Most representative banking distribution channels
The most representative banking distribution channels are:
- Face-to-face channel: It is the most traditional means of assisting the public. It refers to the service provided at the window of all bank branches.
- Agent: These are service points installed in different businesses that do not belong to the financial institution, for example, a supermarket. Thus, customers do not need to travel to the bank office. Instead, they go to the nearest agent to perform various operations.
- ATMs: These are self-service machines from which various transactions can be made, mainly bank transfers and cash withdrawals. There are even some ATMs that receive deposits. One of their main advantages is that they work 24 hours a day without interruption.
- Telephone banking : The bank makes a customer service number available to the public. Usually, a voice mailbox answers that gives options according to the desired operation or query. If necessary, the user is contacted with an advisor. This channel is usually useful, for example, in case of loss or theft of the debit or credit card, since the call can be initiated from anywhere and the opening hours normally cover 24 hours a day.

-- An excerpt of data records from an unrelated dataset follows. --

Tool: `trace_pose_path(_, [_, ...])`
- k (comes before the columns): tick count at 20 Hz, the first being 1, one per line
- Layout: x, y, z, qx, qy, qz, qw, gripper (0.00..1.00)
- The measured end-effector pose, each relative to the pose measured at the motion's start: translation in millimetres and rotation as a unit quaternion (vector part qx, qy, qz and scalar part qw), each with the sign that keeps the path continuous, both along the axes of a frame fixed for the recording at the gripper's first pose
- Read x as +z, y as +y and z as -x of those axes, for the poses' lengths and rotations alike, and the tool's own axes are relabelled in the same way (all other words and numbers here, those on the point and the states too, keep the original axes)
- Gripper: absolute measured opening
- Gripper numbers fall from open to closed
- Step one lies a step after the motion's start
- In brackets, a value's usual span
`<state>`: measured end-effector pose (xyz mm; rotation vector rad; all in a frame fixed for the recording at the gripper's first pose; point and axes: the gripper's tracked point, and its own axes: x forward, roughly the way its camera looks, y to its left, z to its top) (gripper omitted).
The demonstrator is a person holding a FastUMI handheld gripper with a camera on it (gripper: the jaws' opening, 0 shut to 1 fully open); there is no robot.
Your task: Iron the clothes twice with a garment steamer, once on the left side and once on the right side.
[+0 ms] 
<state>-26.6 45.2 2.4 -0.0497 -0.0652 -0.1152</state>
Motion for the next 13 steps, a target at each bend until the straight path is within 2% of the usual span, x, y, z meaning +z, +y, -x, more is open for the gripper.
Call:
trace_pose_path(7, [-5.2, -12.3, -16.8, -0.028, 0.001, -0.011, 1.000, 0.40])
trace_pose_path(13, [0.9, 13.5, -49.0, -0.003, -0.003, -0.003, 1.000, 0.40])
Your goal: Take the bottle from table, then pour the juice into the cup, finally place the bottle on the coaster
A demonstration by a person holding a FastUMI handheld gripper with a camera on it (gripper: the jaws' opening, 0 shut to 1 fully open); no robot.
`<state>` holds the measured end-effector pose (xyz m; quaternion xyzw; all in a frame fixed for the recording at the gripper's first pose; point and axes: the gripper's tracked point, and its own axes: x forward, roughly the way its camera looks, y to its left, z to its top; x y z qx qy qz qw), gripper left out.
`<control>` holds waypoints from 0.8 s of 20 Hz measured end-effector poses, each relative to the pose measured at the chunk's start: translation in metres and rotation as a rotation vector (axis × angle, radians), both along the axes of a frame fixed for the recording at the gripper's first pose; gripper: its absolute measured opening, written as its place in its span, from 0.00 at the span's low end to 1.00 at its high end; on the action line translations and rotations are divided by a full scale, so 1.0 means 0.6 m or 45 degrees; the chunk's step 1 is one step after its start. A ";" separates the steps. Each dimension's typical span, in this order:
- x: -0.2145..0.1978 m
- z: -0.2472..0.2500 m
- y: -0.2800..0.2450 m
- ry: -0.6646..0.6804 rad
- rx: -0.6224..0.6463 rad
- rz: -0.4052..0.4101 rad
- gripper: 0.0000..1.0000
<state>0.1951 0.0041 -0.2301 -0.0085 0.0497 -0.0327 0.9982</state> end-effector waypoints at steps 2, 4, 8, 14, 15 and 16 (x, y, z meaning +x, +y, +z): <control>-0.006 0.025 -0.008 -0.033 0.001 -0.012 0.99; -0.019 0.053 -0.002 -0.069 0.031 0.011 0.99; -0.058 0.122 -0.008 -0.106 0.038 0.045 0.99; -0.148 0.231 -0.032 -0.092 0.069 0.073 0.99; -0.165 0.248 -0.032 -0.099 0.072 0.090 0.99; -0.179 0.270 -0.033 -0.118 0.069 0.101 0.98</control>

- Online or online banking : Financial institutions have designed virtual platforms to carry out a wide variety of transactions. This, from the computer and anywhere with an Internet connection. To enter online banking, more security filters are usually required compared to other channels. For example, the use of an additional password may be requested to the one that the customer has already assigned to his card. In this way, it seeks to avoid fraud.
- Mobile applications: They are like an extension of online banking. In this case, we refer to programs to download to the smartphone, from where the user can carry out financial operations.
It is worth mentioning that telephone banking includes the use of text messages. These serve, for example, so that the financial institution offers the client extensions in its line of credit.